Jon & Lucy's Odd Couples
Contents |
Hosts
Jon Richardson and Lucy Beaumont
Co-host
Charlene Douglas
Broadcast
King of Sunshine for Channel 4, 13 January 2023 to present
Synopsis
Jon Richardson and Lucy Beaumont - comedians, hosts of Meet the Richardsons, a married couple - invite other long-term couples to an awayday. They're given tasks to test their relationship, and the result helps to make this programme. Results of the tests, and other activities, take place in a studio.
Each show has variations on a theme. The main attraction is a polygraph test, measuring changes in heartrate and blood pressure; the show believes a fiction that this device can detect when someone is lying. We see polygraphs twice in the show. Between, there's a "bring in an item to symbolise your relationship" interlude, a practical test filmed on the awayday, a creative challenge, and something that's built to the precise guests that week.

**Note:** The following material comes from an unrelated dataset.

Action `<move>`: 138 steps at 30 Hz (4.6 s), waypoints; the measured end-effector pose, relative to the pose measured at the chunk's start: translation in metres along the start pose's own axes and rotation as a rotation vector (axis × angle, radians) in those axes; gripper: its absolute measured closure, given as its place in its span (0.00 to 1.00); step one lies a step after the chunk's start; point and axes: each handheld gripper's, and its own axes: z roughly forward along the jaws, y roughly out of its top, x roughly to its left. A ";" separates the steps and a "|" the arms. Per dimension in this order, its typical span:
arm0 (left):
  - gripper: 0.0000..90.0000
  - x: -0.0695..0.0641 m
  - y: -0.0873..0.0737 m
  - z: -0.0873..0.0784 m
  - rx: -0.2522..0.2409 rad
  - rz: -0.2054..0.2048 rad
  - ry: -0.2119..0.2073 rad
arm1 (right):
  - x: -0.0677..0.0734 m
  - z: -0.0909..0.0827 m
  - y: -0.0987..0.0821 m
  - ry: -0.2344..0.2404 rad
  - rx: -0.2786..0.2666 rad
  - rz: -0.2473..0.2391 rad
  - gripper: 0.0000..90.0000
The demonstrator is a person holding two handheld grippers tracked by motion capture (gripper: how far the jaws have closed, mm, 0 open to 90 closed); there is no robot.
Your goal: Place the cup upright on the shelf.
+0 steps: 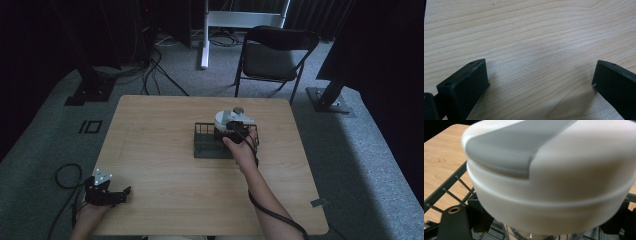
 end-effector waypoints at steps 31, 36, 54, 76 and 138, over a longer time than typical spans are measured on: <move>0.01 0.000 0.000 0.000 0.000 0.000 0.000 | -0.004 -0.009 -0.014 0.054 0.049 -0.128 0.19; 0.01 0.000 0.000 0.000 0.000 0.000 0.000 | -0.004 -0.011 -0.015 0.065 0.036 -0.123 0.18; 0.01 0.000 0.000 0.000 0.000 0.000 0.000 | -0.010 -0.027 -0.019 0.114 -0.021 -0.112 0.14; 0.01 0.000 0.000 0.000 0.000 0.000 0.000 | -0.021 -0.054 -0.029 0.153 -0.090 -0.099 0.14; 0.01 0.000 0.000 0.000 0.000 0.000 0.000 | -0.093 -0.107 -0.123 0.042 -0.043 -0.085 0.14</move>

Odd Couples has a style. The guest couples spend most of the awayday with dressing gowns over their clothes. Jon and Lucy join in all the activities, because a good host wouldn't ask their guests to do anything they wouldn't.
There's a tone in the humour as well: maudlin, bleak, the format emphasises a couple gently bickering. There are no rows, but there's very little clear celebration of coupledom. And nor are there many laughs. Sure, the studio audience sounds like they have a whale of a time, but this doesn't really match with what we see on screen.

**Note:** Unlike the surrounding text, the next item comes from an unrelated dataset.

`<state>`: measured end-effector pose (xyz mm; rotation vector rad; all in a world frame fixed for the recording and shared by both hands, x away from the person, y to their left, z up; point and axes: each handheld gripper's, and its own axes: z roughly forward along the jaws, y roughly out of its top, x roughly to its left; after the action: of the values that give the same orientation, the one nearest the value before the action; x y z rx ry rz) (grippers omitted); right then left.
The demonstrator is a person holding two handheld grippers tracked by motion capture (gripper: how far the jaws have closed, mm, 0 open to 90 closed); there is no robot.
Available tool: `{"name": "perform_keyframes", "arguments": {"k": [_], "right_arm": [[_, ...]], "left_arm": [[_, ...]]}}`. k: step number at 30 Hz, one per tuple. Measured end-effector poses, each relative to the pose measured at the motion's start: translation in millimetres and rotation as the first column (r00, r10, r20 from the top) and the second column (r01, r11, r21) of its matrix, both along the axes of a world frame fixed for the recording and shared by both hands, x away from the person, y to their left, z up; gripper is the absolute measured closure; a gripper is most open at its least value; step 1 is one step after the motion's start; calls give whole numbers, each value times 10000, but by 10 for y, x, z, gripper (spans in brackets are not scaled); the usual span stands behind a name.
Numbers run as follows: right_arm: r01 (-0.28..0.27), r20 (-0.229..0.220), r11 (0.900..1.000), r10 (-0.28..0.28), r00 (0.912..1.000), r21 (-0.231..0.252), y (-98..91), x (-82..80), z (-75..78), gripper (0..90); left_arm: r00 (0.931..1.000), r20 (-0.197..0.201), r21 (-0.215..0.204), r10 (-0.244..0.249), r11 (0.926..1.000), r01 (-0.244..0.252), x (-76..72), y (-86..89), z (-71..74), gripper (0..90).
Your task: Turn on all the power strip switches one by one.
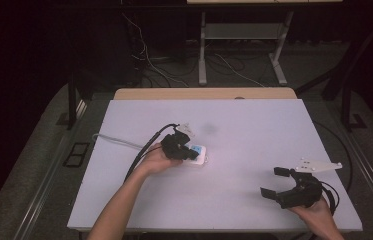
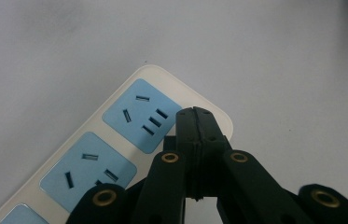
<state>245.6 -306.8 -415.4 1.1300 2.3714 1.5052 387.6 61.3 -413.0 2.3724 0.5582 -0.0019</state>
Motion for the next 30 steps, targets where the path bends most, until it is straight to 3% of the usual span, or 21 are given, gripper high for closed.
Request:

It is a contest, Jon declares a winner of each round, and there are lots of points in the final play with the polygraph. The winning couple take home something utterly useless, a bespoke prize associated with something mentioned earlier on the show.

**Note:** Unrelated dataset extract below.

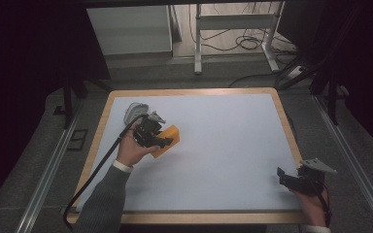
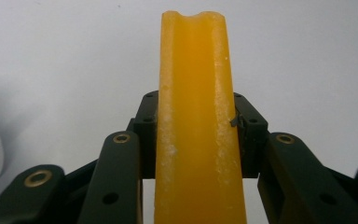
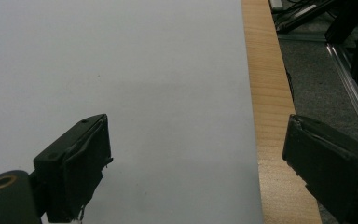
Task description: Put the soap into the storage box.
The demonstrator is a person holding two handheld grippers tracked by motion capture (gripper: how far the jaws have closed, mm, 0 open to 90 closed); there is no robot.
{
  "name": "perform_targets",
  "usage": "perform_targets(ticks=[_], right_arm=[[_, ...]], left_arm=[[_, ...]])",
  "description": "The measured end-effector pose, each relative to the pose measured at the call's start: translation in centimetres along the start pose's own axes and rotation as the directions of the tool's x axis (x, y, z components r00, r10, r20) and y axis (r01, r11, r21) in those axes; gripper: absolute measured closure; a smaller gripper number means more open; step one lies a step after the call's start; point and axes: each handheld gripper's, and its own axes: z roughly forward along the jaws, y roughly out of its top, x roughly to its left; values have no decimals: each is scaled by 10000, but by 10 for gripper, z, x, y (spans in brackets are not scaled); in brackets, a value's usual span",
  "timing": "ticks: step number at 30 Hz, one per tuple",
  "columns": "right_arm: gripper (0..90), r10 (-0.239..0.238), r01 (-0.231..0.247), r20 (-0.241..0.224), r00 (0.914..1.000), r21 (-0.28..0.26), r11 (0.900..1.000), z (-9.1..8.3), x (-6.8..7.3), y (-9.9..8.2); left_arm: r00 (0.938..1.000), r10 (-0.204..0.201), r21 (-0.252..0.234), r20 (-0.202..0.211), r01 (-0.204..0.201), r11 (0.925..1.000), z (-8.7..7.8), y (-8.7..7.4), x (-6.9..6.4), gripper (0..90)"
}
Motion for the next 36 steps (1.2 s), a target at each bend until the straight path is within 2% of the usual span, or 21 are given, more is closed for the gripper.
perform_targets(ticks=[9, 15, 35, 36], right_arm=[[78, -7, 7, -6, 10000, -88, 10000, -1, 0, 0], [78, -11, 10, -13, 10000, -85, 10000, -1, 0, 0], [78, 53, -52, 56, 10000, -80, 10000, -2, -3, 0], [78, 92, -92, 78, 9999, -72, 9999, -2, -3, 0]], left_arm=[[9998, -58, -99, -199, 56, 9999, -8, 0, 7, 612], [9992, -244, -159, -316, 239, 9996, -12, 1, 15, 612], [9966, -574, -133, -592, 567, 9983, -14, 2, 35, 612], [9959, -682, -179, -594, 672, 9976, -14, 2, 36, 612]])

Charlene Douglas, the therapist from Married at First Sight, is on the awayday and in the studio with insight and advice. She's barely involved after the first activity.
Title music
Medina Sound, credited as "Composer".
Trivia
Went through a lot of working titles: Perfect Couples when the show was first announced, and Couples Therapy until quite close to transmission - indeed, the show was previewed in Radio Times and TV Times under that name.
The series may be based on a skit from Meet the Richardsons, where they piloted "Couples Therapy with the Richardsons" on Channel 4. Art imitates life imitates art imitates life, or something.